EXERCISE DESCRIPTION
Give back exactly the lines of the data below, starting with the line that has "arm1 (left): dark" and going on through the line that has "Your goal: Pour".

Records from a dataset
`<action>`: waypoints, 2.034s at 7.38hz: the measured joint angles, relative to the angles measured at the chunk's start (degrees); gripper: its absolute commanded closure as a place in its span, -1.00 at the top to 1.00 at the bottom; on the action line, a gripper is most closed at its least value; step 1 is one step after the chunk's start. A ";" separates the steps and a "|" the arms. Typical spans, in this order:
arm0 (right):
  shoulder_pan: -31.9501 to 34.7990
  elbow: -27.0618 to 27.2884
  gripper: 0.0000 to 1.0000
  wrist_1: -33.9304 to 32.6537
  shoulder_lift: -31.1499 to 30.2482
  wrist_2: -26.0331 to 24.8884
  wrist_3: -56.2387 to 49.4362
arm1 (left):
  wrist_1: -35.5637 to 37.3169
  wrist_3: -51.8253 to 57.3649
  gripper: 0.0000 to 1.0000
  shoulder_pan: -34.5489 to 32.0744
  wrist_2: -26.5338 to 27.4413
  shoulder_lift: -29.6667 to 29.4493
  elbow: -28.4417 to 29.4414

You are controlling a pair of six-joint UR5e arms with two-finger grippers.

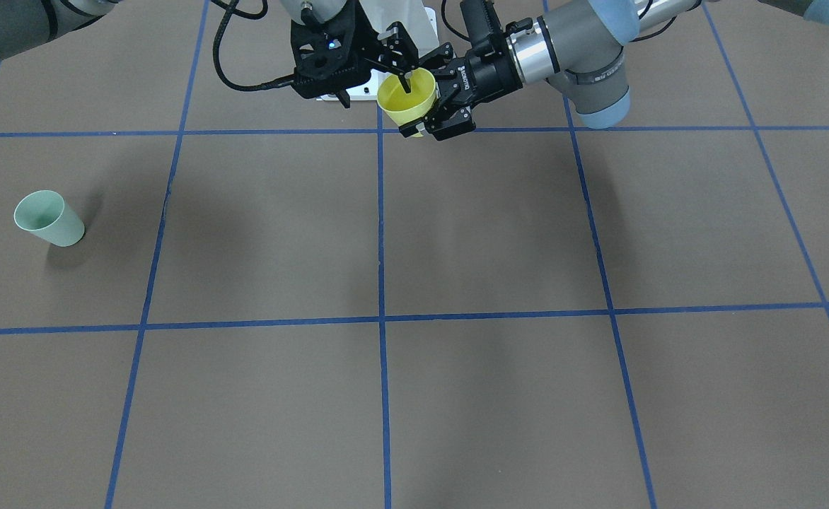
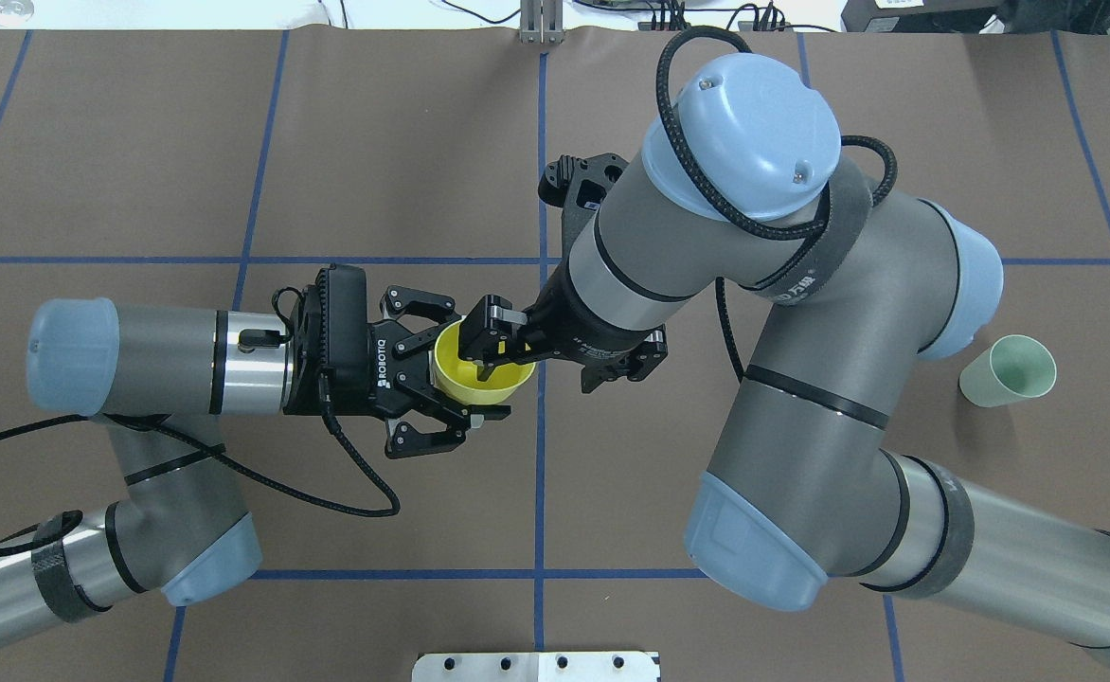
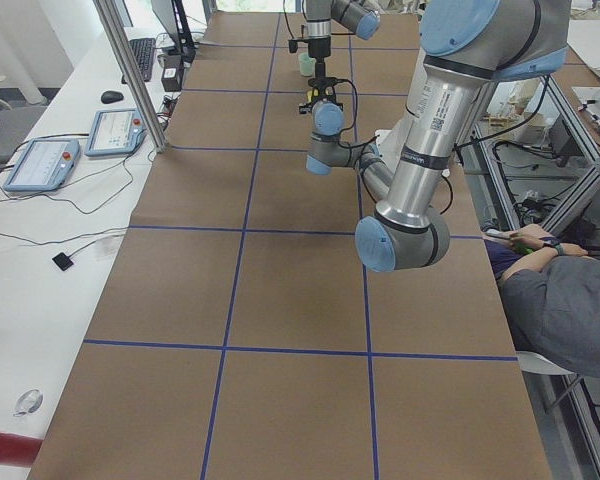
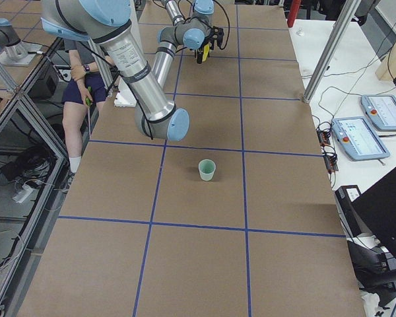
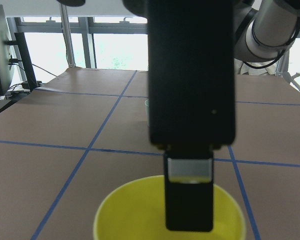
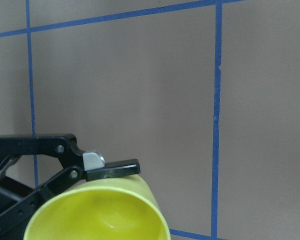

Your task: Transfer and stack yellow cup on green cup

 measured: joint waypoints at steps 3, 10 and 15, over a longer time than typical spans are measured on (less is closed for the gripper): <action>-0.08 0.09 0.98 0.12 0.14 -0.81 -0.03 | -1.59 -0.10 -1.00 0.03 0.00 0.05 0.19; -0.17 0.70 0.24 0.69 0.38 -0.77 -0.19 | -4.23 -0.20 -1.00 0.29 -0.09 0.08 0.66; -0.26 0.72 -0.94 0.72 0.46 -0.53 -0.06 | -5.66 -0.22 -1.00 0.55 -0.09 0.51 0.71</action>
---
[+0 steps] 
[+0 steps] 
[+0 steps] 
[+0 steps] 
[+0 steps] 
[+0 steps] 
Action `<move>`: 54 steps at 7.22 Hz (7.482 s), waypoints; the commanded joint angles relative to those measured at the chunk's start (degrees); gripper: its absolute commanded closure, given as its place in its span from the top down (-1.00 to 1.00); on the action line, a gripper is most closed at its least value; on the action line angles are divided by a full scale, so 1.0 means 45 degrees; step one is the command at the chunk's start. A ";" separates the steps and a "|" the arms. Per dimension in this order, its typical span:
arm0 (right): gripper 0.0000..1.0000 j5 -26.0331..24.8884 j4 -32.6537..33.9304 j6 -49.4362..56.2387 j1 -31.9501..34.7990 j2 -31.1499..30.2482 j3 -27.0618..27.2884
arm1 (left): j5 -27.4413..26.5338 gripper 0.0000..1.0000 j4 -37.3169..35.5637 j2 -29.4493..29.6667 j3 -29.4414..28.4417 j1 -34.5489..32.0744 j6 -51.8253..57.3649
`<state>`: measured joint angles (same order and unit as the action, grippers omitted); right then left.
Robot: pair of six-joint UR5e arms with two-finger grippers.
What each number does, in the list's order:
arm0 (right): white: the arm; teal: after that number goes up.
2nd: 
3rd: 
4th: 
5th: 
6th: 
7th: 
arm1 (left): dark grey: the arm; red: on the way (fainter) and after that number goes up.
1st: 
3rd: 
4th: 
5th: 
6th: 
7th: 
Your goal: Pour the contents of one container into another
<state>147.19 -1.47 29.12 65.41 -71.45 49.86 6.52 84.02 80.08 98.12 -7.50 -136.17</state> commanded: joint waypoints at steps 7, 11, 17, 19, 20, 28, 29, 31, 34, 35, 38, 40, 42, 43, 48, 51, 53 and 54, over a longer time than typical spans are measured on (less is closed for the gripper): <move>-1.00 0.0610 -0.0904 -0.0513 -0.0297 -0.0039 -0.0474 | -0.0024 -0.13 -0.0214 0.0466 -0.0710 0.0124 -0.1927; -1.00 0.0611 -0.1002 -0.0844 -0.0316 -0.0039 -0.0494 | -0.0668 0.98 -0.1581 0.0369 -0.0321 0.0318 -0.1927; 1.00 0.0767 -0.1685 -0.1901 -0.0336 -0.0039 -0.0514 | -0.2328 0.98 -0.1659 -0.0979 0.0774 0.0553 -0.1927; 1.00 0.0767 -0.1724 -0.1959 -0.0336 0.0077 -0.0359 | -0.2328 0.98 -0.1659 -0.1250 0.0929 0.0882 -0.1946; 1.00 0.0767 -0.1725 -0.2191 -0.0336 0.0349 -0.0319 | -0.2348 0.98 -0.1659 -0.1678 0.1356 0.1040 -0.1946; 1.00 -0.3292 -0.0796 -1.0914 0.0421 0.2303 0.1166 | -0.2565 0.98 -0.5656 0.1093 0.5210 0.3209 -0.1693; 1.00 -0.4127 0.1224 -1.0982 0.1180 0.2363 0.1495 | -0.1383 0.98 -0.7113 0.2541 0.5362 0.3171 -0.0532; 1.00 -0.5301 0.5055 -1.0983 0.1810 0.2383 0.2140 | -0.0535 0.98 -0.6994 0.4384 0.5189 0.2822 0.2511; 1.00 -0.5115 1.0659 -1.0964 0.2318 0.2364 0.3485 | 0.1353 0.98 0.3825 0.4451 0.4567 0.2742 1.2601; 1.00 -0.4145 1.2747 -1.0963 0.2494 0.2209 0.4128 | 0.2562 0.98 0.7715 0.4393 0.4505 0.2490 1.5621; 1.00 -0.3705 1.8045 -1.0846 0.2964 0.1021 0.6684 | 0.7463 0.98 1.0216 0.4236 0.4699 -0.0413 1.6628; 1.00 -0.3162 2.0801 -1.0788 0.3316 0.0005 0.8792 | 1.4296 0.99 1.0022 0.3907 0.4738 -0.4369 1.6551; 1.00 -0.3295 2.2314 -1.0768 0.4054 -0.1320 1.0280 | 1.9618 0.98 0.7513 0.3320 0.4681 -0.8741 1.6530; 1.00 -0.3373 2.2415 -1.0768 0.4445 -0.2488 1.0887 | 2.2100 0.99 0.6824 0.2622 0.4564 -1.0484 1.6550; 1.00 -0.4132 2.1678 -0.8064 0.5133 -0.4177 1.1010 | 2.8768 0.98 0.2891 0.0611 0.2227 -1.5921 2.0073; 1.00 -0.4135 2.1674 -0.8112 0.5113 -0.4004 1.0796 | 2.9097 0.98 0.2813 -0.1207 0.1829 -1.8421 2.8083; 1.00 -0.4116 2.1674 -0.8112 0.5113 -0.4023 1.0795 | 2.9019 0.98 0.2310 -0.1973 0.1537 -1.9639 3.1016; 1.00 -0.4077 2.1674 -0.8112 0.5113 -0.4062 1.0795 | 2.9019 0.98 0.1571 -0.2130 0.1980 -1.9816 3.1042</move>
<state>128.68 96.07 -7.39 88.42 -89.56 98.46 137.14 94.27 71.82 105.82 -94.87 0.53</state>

ANSWER TO THIS PROBLEM
arm1 (left): dark grey: the arm; red: on the way (fainter) and after that number goes up.
1st: 
3rd: 
4th: 
5th: 
6th: 
7th: 
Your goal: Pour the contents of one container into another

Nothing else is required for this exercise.